Stored dataset items
▽

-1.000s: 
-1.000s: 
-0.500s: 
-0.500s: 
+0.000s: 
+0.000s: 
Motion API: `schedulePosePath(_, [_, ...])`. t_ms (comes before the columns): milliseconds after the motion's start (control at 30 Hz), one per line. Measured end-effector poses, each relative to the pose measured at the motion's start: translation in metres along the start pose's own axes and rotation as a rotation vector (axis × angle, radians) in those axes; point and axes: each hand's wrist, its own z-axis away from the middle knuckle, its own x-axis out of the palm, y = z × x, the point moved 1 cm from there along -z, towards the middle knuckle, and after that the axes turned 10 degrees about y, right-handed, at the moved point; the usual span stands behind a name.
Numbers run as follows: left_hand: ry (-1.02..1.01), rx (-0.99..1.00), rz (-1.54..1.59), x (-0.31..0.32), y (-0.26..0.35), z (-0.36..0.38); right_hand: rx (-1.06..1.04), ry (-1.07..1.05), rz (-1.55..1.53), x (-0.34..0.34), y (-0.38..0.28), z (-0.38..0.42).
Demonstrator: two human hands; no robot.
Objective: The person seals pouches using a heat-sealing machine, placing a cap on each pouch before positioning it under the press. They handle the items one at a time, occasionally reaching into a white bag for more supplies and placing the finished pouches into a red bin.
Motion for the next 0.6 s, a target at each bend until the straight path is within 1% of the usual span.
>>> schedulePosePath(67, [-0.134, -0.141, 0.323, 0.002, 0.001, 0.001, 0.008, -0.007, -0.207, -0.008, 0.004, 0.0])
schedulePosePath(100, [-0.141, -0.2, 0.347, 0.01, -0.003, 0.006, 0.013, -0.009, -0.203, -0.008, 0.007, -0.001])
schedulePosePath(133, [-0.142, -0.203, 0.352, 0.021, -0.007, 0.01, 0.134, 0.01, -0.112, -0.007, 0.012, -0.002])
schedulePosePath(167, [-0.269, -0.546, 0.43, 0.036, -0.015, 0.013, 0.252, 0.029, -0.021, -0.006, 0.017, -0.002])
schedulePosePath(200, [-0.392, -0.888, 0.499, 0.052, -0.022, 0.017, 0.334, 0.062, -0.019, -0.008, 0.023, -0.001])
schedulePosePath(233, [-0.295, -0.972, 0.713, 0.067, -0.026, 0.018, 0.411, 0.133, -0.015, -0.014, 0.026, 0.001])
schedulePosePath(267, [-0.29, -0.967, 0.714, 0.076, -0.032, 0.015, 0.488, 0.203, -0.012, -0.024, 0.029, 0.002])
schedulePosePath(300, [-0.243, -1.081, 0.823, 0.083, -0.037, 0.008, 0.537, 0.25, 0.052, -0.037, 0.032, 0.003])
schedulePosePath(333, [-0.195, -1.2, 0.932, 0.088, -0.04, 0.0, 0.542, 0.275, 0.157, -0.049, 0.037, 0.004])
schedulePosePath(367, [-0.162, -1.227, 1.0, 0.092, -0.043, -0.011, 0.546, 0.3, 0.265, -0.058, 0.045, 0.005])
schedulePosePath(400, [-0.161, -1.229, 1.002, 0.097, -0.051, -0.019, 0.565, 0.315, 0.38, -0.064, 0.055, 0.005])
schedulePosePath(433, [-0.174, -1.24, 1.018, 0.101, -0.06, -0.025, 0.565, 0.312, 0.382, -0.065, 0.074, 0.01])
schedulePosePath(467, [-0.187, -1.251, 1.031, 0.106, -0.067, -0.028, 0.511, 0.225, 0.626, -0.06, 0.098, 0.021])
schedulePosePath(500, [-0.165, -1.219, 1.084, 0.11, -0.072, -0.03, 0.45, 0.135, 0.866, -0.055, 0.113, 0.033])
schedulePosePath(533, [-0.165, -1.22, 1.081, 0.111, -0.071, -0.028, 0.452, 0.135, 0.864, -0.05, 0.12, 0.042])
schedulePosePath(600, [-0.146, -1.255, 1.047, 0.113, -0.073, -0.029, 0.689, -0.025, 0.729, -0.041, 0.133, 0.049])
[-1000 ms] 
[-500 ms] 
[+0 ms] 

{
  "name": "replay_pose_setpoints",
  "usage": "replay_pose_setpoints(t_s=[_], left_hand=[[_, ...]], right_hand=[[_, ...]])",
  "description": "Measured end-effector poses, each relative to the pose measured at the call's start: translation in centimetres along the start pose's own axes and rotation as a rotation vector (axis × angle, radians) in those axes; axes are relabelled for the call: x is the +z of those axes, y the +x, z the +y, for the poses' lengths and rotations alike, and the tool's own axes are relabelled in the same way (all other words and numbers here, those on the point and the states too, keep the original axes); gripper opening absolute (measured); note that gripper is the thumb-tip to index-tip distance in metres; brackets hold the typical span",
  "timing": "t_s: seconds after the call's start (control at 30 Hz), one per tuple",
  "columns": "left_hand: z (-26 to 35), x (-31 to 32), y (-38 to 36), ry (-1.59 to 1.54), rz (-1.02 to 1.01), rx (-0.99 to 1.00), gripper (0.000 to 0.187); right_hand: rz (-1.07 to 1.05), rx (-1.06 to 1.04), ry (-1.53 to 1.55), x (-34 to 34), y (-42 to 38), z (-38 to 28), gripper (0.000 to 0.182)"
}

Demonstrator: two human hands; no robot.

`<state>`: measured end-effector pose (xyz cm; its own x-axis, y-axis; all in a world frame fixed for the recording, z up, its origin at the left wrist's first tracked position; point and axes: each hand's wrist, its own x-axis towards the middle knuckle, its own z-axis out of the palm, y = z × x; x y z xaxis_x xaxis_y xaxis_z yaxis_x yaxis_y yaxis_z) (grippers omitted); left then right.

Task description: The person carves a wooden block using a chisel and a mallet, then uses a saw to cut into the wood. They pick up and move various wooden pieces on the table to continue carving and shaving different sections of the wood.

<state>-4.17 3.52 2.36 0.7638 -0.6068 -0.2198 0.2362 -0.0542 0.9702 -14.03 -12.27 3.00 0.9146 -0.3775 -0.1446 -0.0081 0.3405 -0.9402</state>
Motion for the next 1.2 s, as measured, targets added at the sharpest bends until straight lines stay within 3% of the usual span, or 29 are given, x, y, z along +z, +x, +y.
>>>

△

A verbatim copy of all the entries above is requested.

-1.000s: 
-1.000s: 
-0.500s: 
-0.500s: 
+0.000s: 
+0.000s: 
Motion API: `schedulePosePath(_, [_, ...])`. t_ms (comes before the columns): milliseconds after the motion's start (control at 30 Hz), one per line. Measured end-effector poses, each relative to the pose measured at the motion's start: translation in metres along the start pose's own axes and rotation as a rotation vector (axis × angle, radians) in those axes; point and axes: each hand's wrist, its own z-axis away from the middle knuckle, its own x-axis out of the palm, y = z × x, the point moved 1 cm from there along -z, towards the middle knuckle, and after that the axes turned 10 degrees about y, right-handed, at the moved point; the usual span stands behind a name.
Numbers run as follows: left_hand: ry (-1.02..1.01), rx (-0.99..1.00), rz (-1.54..1.59), x (-0.31..0.32), y (-0.26..0.35), z (-0.36..0.38); right_hand: rx (-1.06..1.04), ry (-1.07..1.05), rz (-1.55..1.53), x (-0.34..0.34), y (-0.38..0.28), z (-0.38..0.42).
Demonstrator: two human hands; no robot.
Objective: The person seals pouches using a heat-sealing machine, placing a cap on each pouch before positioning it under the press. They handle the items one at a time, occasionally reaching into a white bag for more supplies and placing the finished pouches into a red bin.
Motion for the next 0.6 s, a target at each bend until the straight path is within 1% of the usual span.
>>> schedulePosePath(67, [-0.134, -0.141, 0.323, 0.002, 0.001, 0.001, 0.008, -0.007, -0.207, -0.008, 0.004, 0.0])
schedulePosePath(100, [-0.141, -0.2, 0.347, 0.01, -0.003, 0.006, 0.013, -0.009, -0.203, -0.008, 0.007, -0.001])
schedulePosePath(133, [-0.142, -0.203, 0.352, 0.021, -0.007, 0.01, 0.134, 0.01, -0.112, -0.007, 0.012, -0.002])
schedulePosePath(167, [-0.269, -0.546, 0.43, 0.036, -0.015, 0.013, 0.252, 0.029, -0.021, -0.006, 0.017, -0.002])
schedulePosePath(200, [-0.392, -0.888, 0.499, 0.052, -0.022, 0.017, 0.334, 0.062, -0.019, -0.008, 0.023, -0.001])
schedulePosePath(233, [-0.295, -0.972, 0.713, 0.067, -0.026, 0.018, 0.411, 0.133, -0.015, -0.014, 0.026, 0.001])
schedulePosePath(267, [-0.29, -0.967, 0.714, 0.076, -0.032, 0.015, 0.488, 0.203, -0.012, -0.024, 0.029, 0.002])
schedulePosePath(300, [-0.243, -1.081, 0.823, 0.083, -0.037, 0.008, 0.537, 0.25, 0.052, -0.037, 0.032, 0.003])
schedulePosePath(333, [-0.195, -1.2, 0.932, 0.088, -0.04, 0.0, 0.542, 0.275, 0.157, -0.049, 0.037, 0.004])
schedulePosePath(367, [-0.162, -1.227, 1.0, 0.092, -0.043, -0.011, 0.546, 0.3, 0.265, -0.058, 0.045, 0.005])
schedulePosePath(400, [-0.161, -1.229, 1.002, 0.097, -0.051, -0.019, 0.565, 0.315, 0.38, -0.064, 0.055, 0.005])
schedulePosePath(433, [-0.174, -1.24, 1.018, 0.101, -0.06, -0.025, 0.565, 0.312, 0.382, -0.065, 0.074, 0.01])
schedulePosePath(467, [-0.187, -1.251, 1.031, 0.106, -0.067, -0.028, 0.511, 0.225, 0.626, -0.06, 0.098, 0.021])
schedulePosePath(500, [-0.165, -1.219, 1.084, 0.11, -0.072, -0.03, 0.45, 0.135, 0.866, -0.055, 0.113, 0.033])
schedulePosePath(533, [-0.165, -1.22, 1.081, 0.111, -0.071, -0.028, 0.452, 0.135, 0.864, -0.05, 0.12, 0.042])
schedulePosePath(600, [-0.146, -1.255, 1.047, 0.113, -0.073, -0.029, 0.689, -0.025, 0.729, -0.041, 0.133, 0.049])
[-1000 ms] 
[-500 ms] 
[+0 ms] 

{
  "name": "replay_pose_setpoints",
  "usage": "replay_pose_setpoints(t_s=[_], left_hand=[[_, ...]], right_hand=[[_, ...]])",
  "description": "Measured end-effector poses, each relative to the pose measured at the call's start: translation in centimetres along the start pose's own axes and rotation as a rotation vector (axis × angle, radians) in those axes; axes are relabelled for the call: x is the +z of those axes, y the +x, z the +y, for the poses' lengths and rotations alike, and the tool's own axes are relabelled in the same way (all other words and numbers here, those on the point and the states too, keep the original axes); gripper opening absolute (measured); note that gripper is the thumb-tip to index-tip distance in metres; brackets hold the typical span",
  "timing": "t_s: seconds after the call's start (control at 30 Hz), one per tuple",
  "columns": "left_hand: z (-26 to 35), x (-31 to 32), y (-38 to 36), ry (-1.59 to 1.54), rz (-1.02 to 1.01), rx (-0.99 to 1.00), gripper (0.000 to 0.187); right_hand: rz (-1.07 to 1.05), rx (-1.06 to 1.04), ry (-1.53 to 1.55), x (-34 to 34), y (-42 to 38), z (-38 to 28), gripper (0.000 to 0.182)"
}

Demonstrator: two human hands; no robot.

`<state>`: measured end-effector pose (xyz cm; its own x-axis, y-axis; all in a world frame fixed for the recording, z up, its origin at the left wrist's first tracked position; point and axes: each hand's wrist, its own x-axis towards the middle knuckle, its own z-axis out of the palm, y = z × x; x y z xaxis_x xaxis_y xaxis_z yaxis_x yaxis_y yaxis_z) (grippers omitted); left then right.

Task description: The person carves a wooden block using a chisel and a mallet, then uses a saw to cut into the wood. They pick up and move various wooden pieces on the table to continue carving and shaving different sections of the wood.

<state>-4.17 3.52 2.36 0.7638 -0.6068 -0.2198 0.2362 -0.0542 0.9702 -14.03 -12.27 3.00 0.9146 -0.3775 -0.1446 -0.0081 0.3405 -0.9402</state>
Motion for the next 1.2 s, as measured, targets added at the sharpest bends until straight lines stay within 3% of the usual span, or 29 are given, x, y, z along +z, +x, +y.
>>>

The answer has now been finished.